- [Exercise instructions]: The answer must consist of every line below containing "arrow".

<<<<

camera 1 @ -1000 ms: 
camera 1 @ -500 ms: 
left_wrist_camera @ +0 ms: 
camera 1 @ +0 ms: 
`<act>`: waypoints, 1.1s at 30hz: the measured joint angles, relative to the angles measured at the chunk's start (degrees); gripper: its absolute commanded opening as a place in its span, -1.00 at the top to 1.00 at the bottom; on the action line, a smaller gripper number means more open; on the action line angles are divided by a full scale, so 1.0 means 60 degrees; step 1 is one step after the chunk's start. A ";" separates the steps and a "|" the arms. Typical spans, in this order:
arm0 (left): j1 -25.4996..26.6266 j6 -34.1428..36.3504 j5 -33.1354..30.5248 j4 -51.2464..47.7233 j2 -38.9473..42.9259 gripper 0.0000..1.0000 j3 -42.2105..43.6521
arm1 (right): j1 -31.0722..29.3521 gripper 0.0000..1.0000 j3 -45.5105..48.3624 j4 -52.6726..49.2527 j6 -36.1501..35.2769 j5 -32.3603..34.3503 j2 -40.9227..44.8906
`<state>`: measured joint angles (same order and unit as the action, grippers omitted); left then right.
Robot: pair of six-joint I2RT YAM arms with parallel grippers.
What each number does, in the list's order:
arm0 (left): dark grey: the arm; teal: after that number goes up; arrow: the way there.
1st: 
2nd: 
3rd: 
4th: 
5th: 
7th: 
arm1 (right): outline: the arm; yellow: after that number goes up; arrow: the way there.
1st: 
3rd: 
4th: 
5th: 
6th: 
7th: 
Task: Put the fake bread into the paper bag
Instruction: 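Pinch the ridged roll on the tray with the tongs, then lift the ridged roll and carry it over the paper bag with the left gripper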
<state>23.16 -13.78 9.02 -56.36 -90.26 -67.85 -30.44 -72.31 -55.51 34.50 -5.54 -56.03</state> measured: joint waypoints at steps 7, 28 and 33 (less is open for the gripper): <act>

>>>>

- [Answer box]:
arm0 (left): dark grey: the arm; teal: after that number goes up; arrow: the way there.
arm1 (right): outline: the arm; yellow: after that number goes up; arrow: the way there.

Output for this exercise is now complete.